AVAILABLE DATA:

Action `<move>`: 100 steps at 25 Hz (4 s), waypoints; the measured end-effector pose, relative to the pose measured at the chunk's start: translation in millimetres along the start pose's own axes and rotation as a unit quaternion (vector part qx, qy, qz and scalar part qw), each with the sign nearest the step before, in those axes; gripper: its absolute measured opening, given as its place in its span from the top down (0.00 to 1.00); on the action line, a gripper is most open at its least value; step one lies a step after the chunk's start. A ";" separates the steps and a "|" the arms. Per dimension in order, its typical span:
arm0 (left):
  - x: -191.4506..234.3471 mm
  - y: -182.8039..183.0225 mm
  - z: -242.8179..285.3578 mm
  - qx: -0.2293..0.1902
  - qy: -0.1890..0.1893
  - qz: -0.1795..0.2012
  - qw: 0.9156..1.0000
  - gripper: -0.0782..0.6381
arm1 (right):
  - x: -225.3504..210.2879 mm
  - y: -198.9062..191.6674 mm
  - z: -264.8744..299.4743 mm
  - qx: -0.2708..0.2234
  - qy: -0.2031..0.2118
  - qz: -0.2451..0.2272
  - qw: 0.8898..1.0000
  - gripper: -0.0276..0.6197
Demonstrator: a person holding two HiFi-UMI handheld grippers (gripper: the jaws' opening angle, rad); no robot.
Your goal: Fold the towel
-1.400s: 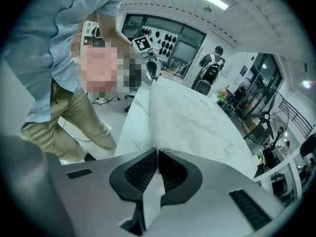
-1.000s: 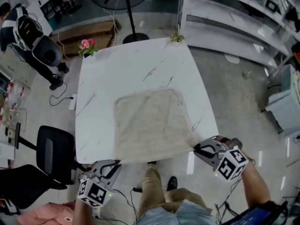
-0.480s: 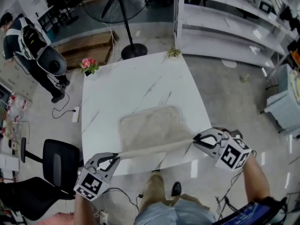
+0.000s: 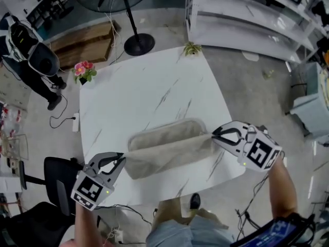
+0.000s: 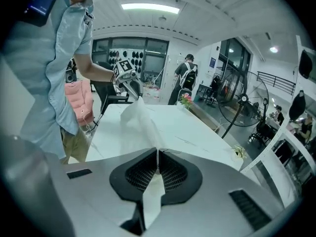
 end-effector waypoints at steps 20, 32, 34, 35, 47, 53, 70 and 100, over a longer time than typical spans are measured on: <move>73.0 -90.9 109.7 0.031 -0.106 -0.083 0.990 0.85 | -91.9 -55.5 126.0 0.099 0.051 0.099 0.989 0.91; 96.5 -99.7 100.3 -0.003 -0.093 -0.124 0.988 0.63 | -106.6 -47.5 127.1 0.078 0.044 0.144 0.985 0.72; 106.9 -95.7 86.0 -0.014 -0.069 -0.130 0.989 0.60 | -112.5 -31.3 111.1 0.046 0.033 0.164 0.985 0.71; 110.7 -91.7 77.1 -0.019 -0.058 -0.131 0.989 0.60 | -113.0 -23.7 104.2 0.036 0.025 0.166 0.985 0.71; 15.0 -90.6 85.9 0.033 -0.167 -0.065 0.983 0.73 | 10.9 -62.6 109.9 0.106 0.035 0.130 0.985 0.84; 15.7 -87.8 86.4 0.051 -0.143 -0.097 0.984 0.75 | 16.0 -75.1 117.4 0.104 0.013 0.128 0.986 0.85; -19.1 40.6 14.3 -0.094 0.001 -0.126 0.988 0.74 | 15.3 -84.0 37.9 -0.048 -0.078 0.414 0.906 0.59; -18.4 -38.5 -92.3 -0.196 -0.013 -0.170 0.966 0.74 | 43.9 40.4 64.8 -0.115 -0.127 0.511 0.842 0.85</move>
Point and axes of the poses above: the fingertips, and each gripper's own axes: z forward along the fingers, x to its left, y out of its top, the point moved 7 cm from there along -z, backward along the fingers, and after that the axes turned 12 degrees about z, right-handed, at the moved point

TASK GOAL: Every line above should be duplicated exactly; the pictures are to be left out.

SOLUTION TO THIS TASK:
Action `<move>`: 100 steps at 25 Hz (4 s), waypoints; the measured end-effector pose, relative to the pose measured at the chunk's start: translation in millimetres along the start pose's own axes and rotation as a unit quaternion (vector part qx, qy, qz and scalar part qw), each with the sign nearest the step before, in those axes; gripper: its absolute measured opening, given as its place in its span from the top down (0.00 to 1.00); on the action line, a gripper is most open at its least value; step one lies a step after the chunk's start. A ";" separates the steps and a "|" the arms. Per dimension in order, its typical span:
arm0 (left):
  - x: -191.4506..234.3471 mm
  - y: -182.8039..183.0225 mm
  - z: -242.8179..285.3578 mm
  - qx: -0.2293..0.1902
  - qy: -0.1890..0.1893
  - qz: -0.1795..0.2012
  - qw: 0.9156..1.0000
  - gripper: -0.0782..0.6381
arm1 (right):
  - x: -225.3504..210.2879 mm
  - y: -198.9062..191.6674 mm
  - z: -264.8744..299.4743 mm
  - qx: -0.2708..0.2234
  - qy: -0.2031..0.2118
  - qz: -0.2451..0.2272
  - qw: 0.8898..1.0000
  - gripper: -0.0276..0.6197
Demonstrator: a person holding two HiFi-UMI handheld grippers (gripper: the jaws' opening angle, rad); no robot.
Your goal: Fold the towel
-1.400s: 
-1.000s: 
-0.480s: 
+0.000s: 
+0.000s: 
 end-effector waypoints at steps 20, 32, 34, 35, 47, 53, 70 and 100, over a longer time than typical spans are measured on: <move>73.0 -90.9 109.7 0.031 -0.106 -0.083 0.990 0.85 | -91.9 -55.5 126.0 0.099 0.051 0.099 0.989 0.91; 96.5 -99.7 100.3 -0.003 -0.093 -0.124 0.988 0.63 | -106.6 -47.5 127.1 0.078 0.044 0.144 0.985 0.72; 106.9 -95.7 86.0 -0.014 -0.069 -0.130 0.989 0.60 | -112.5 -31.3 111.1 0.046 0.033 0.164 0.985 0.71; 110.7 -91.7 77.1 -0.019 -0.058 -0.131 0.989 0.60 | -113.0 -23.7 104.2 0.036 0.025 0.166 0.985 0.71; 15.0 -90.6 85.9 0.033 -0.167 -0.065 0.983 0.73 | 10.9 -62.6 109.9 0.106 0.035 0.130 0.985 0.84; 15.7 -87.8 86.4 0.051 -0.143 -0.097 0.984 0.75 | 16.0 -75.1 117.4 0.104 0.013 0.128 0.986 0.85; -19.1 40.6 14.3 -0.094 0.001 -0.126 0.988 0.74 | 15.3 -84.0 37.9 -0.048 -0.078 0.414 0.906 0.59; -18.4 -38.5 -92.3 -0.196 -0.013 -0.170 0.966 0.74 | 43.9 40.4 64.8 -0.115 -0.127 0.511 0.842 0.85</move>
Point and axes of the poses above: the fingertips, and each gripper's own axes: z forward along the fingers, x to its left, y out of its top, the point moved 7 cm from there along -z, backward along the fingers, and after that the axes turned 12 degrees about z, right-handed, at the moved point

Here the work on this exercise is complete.